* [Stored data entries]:
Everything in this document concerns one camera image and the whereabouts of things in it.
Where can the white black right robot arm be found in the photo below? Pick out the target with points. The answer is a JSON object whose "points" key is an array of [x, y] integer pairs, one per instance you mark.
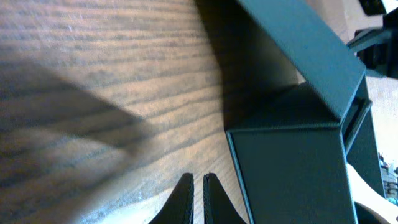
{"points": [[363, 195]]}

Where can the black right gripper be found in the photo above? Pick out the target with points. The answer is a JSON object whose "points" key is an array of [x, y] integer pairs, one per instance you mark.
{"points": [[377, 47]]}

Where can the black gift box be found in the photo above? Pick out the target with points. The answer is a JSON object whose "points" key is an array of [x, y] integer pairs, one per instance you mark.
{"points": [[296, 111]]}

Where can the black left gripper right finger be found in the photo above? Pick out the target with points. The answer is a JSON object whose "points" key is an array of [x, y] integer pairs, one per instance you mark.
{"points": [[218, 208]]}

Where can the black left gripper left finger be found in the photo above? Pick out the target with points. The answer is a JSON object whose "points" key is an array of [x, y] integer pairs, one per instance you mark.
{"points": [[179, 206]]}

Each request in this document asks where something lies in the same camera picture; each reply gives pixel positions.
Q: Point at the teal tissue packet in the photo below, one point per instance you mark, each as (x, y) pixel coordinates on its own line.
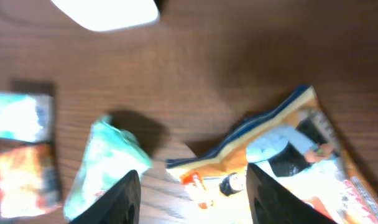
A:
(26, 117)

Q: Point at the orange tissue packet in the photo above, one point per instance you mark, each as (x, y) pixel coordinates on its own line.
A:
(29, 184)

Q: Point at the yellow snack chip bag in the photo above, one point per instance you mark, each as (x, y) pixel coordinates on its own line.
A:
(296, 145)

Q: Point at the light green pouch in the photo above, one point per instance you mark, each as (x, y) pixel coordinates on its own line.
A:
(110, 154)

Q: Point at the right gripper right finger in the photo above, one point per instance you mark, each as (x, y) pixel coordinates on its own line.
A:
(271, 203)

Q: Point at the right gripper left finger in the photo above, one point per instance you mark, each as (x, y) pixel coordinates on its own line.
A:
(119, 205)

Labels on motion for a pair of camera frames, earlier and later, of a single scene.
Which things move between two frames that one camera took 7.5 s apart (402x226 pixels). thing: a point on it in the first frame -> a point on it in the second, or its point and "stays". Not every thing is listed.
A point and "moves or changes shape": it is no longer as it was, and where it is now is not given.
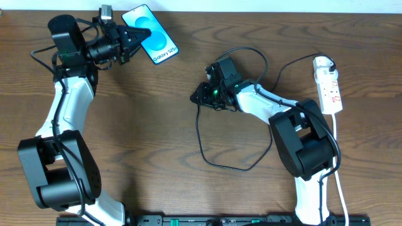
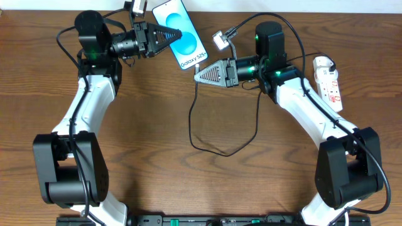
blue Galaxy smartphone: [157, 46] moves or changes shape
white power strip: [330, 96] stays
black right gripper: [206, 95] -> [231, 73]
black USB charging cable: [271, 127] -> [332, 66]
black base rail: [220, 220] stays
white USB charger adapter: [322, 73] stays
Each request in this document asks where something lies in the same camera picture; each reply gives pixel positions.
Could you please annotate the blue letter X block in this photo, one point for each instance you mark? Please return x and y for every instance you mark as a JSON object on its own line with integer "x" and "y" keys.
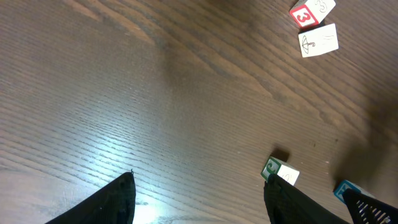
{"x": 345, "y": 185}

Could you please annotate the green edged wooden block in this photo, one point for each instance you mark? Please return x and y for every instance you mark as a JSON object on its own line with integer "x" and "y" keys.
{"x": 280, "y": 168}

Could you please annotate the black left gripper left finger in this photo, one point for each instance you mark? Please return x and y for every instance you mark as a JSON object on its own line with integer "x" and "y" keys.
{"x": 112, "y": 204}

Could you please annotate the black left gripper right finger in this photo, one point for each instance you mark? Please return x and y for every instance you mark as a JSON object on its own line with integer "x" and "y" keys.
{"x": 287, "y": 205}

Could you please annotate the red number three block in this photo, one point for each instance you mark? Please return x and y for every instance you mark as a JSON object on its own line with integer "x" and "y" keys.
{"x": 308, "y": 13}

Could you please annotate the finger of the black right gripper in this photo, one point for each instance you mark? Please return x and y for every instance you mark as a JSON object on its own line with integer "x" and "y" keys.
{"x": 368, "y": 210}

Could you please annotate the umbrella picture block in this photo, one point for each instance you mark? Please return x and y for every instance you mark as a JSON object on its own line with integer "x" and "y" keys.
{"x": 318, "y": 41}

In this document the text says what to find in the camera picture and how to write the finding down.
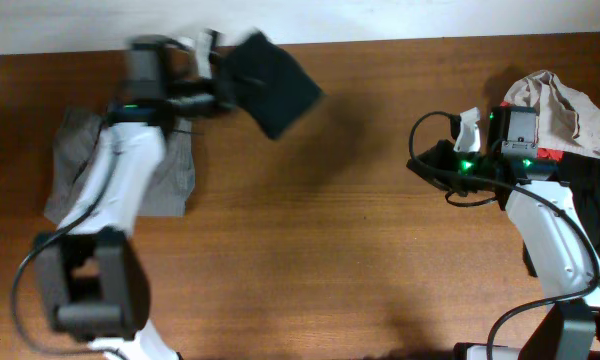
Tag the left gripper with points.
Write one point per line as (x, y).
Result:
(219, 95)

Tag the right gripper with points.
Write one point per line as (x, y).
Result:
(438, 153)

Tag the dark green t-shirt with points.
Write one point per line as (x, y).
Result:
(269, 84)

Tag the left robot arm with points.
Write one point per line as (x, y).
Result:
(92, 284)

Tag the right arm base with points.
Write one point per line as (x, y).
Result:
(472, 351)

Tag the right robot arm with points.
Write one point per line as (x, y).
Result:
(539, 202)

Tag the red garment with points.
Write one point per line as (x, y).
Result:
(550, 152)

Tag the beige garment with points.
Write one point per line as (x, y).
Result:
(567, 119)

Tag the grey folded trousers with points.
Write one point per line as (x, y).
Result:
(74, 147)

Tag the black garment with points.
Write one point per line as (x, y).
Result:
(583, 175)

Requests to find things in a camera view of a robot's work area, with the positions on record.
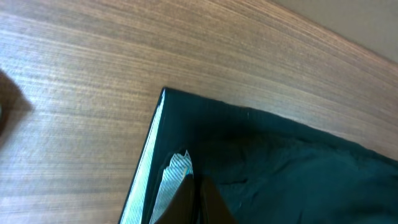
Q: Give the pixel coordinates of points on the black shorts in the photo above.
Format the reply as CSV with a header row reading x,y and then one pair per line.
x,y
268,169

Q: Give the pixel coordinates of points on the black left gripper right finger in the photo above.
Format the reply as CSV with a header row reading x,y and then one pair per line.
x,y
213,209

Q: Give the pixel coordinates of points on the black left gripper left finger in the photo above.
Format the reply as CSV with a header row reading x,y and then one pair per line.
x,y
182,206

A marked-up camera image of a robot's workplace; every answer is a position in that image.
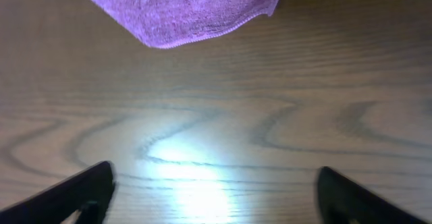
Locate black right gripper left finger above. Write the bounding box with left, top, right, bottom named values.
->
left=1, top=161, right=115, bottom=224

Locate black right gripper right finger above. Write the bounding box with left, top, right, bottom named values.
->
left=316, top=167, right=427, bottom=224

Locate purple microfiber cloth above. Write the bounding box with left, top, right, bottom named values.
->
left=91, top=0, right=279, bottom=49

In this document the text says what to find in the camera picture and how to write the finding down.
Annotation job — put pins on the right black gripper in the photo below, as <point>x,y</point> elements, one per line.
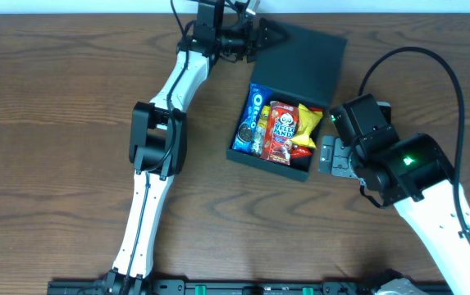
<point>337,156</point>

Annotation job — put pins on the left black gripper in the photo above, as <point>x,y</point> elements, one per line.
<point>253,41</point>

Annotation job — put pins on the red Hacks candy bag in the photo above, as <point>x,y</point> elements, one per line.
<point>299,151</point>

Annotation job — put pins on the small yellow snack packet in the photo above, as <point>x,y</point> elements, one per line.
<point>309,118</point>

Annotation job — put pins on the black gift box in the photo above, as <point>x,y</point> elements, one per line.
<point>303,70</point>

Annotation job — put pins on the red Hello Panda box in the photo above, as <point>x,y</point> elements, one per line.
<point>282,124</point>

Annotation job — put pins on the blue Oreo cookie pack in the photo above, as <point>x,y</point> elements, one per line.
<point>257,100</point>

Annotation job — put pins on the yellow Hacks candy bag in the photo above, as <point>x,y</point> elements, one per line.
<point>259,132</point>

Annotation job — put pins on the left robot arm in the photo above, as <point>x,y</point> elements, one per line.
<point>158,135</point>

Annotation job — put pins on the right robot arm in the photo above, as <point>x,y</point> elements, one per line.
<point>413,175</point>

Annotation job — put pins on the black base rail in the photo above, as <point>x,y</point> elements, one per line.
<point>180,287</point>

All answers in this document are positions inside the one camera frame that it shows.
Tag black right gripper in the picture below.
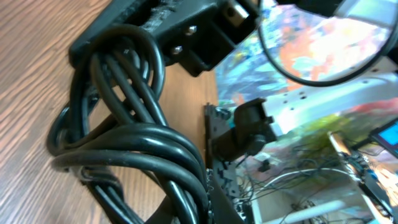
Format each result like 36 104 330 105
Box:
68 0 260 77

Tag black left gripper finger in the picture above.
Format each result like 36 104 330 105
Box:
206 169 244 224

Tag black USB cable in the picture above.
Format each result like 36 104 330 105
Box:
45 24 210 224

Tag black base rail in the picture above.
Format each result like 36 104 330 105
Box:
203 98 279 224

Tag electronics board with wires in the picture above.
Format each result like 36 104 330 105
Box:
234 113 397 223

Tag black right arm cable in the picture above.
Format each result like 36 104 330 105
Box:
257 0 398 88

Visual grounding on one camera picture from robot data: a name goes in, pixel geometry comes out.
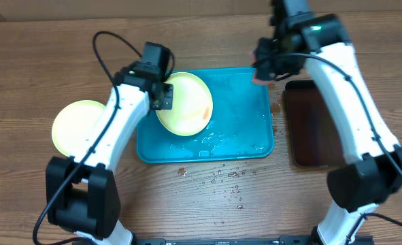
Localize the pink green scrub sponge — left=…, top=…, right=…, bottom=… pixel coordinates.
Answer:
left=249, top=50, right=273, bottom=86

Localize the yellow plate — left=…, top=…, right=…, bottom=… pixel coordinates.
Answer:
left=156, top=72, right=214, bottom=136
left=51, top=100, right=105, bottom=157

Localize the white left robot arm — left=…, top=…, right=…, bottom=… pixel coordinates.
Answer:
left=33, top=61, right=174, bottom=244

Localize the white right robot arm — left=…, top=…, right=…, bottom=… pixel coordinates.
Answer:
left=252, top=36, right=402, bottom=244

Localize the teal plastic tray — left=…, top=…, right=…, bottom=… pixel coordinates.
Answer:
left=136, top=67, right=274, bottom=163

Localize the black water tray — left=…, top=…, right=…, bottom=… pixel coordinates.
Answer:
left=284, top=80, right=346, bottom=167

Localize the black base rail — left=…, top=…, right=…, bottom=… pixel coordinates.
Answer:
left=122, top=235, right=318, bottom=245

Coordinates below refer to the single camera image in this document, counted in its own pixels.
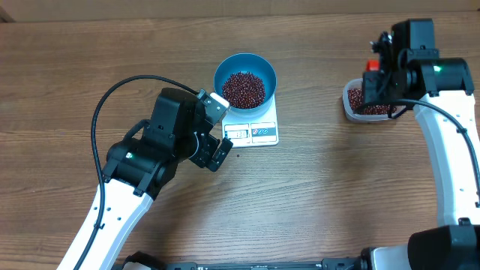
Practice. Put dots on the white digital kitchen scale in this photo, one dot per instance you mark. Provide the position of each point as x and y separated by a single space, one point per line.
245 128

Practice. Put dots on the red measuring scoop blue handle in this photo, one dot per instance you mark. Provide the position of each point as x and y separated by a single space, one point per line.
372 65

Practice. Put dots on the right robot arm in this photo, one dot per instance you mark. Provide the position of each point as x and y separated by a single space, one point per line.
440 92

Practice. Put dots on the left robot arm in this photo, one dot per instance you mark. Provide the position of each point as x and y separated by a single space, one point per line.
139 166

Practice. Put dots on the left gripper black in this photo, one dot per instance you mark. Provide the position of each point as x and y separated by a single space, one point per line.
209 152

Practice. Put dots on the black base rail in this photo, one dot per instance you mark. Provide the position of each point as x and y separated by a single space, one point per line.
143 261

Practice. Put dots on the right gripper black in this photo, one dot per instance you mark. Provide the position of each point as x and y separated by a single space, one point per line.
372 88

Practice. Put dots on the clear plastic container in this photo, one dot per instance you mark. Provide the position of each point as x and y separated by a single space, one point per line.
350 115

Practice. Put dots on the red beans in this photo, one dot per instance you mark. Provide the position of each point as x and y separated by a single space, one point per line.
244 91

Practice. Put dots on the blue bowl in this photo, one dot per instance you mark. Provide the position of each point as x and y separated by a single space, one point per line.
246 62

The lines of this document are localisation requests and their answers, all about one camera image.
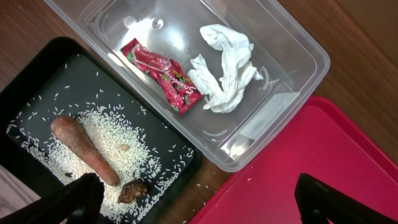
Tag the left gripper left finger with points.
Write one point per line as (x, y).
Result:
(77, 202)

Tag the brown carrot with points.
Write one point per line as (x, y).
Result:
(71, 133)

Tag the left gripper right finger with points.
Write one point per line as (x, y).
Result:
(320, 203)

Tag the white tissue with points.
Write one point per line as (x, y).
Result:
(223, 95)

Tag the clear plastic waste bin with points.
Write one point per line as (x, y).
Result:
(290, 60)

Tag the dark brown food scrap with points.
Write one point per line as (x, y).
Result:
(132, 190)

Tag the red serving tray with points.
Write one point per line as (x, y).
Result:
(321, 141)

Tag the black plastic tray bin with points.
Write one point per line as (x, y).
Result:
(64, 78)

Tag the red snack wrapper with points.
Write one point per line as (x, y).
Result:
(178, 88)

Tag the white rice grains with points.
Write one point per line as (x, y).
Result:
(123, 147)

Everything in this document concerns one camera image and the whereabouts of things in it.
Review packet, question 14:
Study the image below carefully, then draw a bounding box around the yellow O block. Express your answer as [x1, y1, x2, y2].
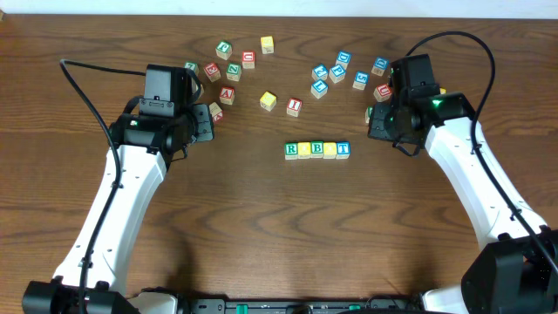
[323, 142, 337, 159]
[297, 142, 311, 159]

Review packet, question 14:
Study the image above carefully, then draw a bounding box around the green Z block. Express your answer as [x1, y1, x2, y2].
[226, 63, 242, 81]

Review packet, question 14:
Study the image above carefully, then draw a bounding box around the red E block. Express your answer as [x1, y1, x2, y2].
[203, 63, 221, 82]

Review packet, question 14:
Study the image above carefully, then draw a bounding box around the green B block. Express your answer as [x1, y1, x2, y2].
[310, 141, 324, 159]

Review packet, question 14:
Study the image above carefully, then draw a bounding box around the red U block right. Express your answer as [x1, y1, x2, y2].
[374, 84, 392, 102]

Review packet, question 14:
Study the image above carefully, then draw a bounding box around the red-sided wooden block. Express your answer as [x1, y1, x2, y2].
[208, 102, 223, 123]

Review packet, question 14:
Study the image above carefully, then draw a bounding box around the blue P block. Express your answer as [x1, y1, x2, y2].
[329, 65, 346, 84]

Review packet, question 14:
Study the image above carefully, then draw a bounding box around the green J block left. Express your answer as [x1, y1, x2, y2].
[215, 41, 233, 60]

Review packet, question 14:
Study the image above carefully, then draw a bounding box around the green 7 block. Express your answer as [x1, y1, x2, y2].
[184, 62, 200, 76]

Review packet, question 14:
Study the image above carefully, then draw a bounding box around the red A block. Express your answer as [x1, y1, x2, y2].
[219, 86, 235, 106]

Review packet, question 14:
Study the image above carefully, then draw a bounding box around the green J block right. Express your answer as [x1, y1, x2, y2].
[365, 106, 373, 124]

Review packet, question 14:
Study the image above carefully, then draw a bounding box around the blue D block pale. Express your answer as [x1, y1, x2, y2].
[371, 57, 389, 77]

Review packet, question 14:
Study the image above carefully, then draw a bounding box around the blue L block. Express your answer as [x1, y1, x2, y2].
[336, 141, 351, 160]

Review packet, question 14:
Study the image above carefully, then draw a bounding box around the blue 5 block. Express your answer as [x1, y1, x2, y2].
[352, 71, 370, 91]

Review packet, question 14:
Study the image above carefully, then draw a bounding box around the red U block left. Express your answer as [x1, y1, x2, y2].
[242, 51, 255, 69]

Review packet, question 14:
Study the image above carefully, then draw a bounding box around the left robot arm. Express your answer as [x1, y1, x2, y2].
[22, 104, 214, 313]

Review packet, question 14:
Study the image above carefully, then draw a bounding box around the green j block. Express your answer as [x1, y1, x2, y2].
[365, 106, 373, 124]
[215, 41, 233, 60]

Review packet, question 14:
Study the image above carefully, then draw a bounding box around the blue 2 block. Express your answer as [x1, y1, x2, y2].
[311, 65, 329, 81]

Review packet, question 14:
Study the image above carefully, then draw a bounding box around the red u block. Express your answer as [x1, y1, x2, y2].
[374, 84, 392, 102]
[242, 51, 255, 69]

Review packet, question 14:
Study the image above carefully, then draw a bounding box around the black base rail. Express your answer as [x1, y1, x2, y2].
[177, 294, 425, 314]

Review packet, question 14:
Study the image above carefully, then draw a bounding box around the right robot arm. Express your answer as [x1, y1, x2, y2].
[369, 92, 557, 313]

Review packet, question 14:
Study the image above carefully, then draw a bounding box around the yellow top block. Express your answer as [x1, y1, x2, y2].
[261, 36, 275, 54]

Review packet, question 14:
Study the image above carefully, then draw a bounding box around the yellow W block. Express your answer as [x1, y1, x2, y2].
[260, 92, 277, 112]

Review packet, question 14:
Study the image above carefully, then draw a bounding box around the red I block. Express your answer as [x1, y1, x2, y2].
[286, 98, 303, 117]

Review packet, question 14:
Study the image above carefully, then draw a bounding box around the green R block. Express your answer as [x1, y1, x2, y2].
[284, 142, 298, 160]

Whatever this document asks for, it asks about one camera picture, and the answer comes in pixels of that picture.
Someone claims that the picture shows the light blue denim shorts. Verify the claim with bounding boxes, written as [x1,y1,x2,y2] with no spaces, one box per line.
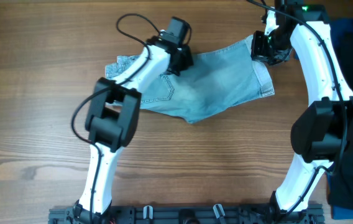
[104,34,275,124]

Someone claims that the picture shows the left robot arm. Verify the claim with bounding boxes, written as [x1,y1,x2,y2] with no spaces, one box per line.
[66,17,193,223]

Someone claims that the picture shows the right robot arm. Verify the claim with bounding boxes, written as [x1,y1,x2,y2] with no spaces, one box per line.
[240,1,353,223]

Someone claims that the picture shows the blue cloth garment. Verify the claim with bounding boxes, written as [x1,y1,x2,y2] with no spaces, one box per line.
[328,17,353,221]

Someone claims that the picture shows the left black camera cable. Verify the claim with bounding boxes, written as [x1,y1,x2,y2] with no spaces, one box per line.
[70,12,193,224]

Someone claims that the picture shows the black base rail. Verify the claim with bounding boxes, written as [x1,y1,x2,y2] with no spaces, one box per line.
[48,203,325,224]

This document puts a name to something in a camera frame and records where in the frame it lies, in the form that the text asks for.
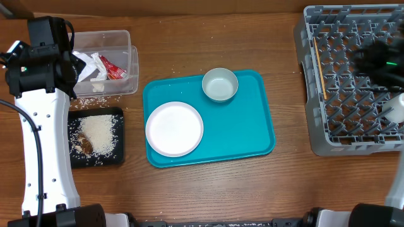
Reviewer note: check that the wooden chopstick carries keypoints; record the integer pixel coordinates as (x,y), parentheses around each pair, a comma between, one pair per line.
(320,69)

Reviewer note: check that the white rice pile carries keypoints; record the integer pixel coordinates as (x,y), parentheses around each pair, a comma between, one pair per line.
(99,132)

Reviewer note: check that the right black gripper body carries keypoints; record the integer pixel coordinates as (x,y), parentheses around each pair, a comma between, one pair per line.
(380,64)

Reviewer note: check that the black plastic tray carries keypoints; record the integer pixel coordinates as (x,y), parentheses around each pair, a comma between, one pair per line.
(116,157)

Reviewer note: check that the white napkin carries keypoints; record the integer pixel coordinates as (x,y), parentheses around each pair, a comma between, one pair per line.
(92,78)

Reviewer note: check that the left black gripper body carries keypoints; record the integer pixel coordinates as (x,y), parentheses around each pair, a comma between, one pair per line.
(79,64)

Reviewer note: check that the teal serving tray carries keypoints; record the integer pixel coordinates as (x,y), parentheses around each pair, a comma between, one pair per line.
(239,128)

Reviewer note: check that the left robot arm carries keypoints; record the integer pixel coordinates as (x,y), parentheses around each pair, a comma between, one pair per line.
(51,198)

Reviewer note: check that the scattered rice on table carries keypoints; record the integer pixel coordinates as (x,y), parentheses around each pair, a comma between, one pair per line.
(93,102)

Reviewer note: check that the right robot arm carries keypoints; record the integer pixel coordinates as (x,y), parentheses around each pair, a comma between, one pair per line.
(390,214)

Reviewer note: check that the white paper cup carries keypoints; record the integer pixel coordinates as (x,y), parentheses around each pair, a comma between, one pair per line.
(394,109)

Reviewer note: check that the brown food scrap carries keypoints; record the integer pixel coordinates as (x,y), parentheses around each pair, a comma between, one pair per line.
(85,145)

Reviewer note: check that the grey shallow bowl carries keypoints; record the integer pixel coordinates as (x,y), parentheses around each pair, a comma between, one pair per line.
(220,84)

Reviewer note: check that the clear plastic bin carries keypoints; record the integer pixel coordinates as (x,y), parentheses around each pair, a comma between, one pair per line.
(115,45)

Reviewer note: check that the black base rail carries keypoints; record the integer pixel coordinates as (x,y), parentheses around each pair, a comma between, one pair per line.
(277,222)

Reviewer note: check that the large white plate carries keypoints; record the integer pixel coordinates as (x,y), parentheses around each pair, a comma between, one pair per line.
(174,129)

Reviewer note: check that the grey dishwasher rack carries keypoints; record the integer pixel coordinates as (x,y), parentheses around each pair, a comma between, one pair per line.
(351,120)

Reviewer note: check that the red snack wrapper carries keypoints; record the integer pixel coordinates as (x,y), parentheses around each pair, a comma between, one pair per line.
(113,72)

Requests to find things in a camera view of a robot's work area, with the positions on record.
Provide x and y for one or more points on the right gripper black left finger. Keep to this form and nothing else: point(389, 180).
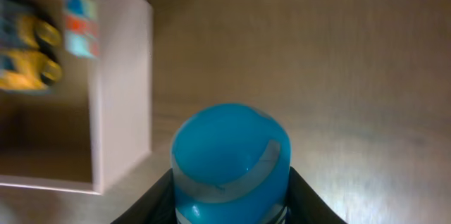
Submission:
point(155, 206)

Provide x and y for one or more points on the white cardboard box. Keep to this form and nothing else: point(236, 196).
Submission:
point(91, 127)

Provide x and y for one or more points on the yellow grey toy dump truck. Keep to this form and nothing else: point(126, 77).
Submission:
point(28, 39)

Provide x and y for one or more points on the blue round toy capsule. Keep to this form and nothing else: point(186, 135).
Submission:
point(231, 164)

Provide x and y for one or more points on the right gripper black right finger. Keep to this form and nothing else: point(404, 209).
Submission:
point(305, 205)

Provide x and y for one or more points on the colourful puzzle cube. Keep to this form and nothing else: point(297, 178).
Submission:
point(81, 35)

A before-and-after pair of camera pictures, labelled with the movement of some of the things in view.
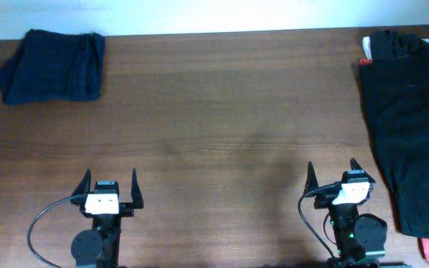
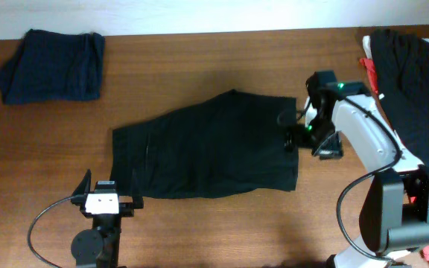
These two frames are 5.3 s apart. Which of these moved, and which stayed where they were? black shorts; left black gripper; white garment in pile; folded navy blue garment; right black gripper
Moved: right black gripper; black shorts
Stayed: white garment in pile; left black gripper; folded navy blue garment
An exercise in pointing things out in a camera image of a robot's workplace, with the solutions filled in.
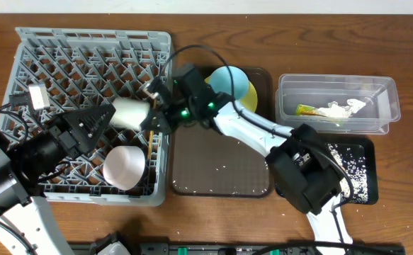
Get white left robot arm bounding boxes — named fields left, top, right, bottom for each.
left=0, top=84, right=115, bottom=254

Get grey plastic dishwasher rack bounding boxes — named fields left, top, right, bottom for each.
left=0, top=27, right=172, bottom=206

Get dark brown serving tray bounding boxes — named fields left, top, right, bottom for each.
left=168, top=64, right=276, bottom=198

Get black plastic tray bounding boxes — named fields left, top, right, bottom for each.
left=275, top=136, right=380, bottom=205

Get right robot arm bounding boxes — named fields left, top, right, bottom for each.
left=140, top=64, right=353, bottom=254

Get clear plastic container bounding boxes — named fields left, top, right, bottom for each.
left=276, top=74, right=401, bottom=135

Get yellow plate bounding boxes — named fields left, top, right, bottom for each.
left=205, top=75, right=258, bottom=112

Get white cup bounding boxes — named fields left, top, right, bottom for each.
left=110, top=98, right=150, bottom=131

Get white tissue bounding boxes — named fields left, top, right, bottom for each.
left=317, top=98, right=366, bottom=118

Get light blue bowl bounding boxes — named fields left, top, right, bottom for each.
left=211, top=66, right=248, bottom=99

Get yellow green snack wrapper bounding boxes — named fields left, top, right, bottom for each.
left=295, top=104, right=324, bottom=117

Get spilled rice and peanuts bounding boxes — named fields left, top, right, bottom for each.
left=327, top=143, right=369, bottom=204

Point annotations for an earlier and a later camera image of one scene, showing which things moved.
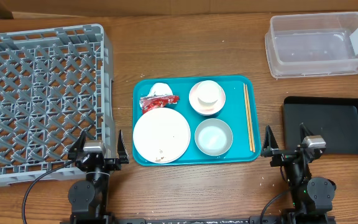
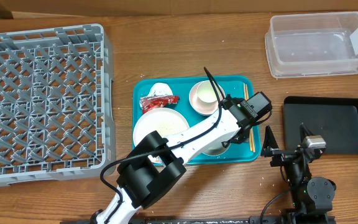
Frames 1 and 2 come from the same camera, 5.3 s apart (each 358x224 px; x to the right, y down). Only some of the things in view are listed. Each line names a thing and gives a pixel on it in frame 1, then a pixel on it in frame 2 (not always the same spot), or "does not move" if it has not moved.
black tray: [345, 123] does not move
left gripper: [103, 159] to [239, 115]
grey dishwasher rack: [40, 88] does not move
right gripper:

* [What this task involves]:
Considering the records line by line, how many lines hold the string "comes"? Say only the number.

* [Answer to the exercise]:
2